### [Task details]
For the material below, return exactly the lines starting at the line containing "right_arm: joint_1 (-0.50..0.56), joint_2" and ending at the line containing "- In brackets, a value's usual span", both ends included, and no others.

### [Data excerpts]
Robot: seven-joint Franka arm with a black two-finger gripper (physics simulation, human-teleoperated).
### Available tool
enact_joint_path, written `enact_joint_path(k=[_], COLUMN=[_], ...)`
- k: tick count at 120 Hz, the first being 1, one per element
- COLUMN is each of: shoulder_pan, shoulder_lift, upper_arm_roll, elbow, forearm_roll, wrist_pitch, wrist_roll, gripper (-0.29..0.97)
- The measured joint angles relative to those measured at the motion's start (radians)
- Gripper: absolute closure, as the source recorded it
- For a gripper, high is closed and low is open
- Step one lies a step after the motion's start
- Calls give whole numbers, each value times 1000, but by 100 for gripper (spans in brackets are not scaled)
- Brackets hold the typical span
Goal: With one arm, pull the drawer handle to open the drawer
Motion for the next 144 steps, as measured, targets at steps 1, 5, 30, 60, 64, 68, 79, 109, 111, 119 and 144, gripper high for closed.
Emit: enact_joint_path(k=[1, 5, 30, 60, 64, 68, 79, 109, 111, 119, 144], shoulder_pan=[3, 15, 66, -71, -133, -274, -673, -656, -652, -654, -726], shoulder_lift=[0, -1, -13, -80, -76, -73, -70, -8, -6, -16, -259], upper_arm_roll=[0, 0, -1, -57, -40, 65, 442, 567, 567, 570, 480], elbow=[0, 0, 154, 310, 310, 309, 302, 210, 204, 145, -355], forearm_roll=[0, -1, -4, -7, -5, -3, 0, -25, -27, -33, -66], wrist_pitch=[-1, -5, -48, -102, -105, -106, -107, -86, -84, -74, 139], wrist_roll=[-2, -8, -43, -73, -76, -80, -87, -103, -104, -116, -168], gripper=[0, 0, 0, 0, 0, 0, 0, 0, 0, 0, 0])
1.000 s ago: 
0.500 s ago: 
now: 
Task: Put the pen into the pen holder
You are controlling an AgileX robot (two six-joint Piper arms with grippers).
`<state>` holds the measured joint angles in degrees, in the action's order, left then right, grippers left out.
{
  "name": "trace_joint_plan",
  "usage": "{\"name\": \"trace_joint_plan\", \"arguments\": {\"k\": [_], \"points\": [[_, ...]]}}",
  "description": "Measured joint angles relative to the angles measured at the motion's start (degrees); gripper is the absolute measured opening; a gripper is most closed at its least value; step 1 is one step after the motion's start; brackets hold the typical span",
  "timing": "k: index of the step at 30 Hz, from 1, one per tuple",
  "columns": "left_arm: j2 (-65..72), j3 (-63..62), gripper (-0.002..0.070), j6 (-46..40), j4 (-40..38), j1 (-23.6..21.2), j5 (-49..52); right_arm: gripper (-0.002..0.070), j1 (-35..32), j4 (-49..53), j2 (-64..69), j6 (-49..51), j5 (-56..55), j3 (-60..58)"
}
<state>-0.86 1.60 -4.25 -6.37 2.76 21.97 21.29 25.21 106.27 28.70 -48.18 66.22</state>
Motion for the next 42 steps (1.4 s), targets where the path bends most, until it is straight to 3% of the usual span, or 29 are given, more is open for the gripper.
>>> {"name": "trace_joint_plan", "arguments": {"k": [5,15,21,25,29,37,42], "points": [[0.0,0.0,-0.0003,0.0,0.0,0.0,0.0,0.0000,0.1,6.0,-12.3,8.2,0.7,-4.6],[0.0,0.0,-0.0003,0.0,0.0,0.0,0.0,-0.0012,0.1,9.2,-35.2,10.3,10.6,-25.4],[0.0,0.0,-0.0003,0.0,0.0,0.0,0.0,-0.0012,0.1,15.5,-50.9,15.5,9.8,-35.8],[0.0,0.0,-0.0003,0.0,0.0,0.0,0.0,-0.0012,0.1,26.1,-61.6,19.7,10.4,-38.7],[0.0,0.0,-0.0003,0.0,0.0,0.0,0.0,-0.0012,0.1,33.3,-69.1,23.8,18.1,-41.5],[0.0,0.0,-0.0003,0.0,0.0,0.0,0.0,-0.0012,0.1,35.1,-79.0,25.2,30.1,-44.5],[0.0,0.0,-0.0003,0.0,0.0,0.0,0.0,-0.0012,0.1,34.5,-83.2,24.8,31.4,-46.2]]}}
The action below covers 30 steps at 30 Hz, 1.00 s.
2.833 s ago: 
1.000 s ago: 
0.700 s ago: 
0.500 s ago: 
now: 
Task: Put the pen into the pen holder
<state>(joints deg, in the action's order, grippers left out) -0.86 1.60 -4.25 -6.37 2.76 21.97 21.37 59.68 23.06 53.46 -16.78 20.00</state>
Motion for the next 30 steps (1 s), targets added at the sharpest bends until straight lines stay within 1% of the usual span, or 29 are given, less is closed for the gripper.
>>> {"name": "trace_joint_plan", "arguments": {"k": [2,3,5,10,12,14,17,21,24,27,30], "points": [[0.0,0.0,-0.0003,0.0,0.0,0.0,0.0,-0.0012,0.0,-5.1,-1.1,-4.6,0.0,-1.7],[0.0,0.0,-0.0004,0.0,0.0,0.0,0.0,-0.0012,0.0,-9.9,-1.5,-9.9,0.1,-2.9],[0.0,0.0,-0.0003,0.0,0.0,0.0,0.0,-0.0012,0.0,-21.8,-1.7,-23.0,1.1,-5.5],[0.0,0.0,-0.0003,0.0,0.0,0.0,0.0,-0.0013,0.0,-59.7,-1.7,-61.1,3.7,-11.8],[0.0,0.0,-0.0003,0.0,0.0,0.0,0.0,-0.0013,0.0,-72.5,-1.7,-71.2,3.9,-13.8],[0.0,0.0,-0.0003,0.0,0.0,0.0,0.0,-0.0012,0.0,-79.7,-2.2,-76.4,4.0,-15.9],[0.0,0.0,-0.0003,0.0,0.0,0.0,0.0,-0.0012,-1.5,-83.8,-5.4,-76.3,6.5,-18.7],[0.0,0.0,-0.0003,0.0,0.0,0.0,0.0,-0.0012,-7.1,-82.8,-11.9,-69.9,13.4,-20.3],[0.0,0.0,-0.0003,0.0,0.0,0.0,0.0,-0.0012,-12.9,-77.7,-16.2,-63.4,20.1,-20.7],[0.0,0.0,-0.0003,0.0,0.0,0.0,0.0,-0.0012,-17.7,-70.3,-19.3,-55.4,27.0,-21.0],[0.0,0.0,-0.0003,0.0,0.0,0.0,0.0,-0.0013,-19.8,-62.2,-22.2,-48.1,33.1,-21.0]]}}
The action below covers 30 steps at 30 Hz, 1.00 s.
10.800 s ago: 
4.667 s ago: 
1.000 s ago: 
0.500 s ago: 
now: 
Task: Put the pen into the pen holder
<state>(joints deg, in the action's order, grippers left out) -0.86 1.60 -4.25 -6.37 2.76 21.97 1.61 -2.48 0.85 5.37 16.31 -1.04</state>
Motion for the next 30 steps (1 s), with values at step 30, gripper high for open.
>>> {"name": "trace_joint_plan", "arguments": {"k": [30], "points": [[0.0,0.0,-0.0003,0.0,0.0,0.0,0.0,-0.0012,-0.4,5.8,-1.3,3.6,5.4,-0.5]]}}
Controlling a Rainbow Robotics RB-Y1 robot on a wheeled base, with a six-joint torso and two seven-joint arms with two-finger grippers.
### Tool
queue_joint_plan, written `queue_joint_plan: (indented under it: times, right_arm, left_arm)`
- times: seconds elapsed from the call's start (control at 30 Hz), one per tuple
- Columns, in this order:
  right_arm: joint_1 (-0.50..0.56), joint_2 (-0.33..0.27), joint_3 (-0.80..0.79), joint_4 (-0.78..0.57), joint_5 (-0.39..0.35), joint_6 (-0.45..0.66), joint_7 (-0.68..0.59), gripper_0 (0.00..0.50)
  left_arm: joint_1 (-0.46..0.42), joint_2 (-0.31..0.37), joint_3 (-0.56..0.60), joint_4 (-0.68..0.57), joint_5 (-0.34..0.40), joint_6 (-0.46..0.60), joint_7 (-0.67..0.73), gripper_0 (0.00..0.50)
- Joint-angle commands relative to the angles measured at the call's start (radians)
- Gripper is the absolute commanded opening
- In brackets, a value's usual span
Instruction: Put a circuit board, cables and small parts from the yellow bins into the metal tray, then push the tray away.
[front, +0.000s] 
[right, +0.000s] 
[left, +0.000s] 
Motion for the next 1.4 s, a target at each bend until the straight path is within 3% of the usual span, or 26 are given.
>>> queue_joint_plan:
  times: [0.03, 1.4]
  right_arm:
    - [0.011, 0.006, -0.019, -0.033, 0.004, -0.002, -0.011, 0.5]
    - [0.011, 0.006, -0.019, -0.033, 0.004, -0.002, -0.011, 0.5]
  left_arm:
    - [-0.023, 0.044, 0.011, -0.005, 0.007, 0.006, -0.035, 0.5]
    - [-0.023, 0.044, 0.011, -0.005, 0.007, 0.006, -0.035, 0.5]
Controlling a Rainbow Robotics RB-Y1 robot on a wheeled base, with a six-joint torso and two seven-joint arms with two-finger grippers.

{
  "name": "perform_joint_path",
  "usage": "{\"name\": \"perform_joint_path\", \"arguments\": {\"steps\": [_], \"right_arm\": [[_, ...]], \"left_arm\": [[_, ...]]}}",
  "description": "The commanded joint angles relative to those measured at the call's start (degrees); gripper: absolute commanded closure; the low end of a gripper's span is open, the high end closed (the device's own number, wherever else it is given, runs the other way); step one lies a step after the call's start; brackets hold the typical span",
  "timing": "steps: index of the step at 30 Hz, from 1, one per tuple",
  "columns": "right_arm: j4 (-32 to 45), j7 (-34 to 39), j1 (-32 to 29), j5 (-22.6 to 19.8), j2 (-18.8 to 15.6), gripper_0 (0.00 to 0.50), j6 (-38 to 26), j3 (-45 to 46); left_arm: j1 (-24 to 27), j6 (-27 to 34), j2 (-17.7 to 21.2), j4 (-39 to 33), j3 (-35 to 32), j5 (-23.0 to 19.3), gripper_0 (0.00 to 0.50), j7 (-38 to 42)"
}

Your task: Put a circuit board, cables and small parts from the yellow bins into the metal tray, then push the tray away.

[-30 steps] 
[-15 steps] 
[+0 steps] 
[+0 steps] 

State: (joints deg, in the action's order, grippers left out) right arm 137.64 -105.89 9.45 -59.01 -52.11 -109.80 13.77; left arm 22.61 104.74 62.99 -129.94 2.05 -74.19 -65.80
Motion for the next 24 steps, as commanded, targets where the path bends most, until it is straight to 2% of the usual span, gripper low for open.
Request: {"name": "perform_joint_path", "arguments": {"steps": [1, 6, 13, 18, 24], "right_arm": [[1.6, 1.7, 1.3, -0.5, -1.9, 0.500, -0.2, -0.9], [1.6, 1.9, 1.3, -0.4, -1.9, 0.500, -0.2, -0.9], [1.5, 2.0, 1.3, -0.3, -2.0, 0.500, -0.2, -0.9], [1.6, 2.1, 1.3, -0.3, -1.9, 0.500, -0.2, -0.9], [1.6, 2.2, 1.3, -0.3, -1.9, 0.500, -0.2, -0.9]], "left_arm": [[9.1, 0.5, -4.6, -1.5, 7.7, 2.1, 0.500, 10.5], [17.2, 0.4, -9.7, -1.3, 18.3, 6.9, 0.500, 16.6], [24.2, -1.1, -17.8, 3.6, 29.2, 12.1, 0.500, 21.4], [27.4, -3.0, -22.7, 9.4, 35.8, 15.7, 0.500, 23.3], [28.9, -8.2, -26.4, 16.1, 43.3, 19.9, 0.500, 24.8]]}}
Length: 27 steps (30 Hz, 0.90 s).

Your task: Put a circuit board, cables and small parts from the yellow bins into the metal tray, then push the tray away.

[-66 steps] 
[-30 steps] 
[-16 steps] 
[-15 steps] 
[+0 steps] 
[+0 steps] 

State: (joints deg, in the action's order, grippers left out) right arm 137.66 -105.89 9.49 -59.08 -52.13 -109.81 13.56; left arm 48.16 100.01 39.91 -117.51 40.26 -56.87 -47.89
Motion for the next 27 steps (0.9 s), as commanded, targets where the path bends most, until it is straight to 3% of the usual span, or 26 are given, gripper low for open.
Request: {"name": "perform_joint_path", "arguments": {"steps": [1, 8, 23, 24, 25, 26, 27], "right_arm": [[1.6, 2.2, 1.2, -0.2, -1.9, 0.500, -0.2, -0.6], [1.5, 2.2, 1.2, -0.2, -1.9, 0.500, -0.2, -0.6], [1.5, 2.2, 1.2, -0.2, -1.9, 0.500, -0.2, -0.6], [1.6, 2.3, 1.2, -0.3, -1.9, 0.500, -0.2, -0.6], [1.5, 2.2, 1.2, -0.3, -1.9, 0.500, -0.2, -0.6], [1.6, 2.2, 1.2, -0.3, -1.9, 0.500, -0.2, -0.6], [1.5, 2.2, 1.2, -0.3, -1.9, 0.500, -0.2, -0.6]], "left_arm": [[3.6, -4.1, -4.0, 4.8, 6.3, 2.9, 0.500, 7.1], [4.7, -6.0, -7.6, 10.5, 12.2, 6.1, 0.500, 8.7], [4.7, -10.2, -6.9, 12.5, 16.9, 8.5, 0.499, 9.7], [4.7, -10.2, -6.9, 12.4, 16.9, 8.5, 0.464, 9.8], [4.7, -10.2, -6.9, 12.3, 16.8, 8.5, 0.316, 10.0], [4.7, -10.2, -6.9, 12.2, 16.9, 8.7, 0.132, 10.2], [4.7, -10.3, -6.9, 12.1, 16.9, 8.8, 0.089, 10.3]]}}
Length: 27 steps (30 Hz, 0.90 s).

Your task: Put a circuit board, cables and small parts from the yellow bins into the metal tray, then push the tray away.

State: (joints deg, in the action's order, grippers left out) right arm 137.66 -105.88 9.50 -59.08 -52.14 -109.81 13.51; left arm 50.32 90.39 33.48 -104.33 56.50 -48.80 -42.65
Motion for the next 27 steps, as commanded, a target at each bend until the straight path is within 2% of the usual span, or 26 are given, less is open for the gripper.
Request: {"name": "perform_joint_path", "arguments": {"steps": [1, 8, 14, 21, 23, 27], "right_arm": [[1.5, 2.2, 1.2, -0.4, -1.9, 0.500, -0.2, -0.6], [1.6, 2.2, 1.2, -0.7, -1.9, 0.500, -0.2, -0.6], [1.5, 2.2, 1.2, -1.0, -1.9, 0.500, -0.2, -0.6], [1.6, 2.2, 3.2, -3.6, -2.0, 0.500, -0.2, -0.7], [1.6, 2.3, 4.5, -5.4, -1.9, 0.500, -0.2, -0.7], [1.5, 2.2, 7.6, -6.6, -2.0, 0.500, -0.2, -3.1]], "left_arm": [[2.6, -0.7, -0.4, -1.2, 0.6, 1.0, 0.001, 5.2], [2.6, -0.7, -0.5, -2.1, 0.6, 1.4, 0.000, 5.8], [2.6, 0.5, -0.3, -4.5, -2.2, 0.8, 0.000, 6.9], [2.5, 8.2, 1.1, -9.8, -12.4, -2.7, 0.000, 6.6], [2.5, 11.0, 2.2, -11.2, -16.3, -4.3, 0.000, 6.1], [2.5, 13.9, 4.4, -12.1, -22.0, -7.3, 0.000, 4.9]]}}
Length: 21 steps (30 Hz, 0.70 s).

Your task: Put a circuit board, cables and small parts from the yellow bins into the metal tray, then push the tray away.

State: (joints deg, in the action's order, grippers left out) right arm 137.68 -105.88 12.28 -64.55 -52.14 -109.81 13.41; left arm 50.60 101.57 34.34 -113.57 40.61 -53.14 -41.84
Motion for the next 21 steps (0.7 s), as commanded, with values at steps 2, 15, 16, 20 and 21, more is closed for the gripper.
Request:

### [Response to this task]
  right_arm: joint_1 (-0.50..0.56), joint_2 (-0.33..0.27), joint_3 (-0.80..0.79), joint_4 (-0.78..0.57), joint_5 (-0.39..0.35), joint_6 (-0.45..0.66), joint_7 (-0.68..0.59), gripper_0 (0.00..0.50)
  left_arm: joint_1 (-0.46..0.42), joint_2 (-0.31..0.37), joint_3 (-0.56..0.60), joint_4 (-0.68..0.57), joint_5 (-0.34..0.40), joint_6 (-0.46..0.60), joint_7 (-0.67..0.73), gripper_0 (0.00..0.50)
- Joint-angle commands relative to the angles measured at the call's start (radians)
- Gripper is the absolute commanded opening
- In brackets, a value's usual span

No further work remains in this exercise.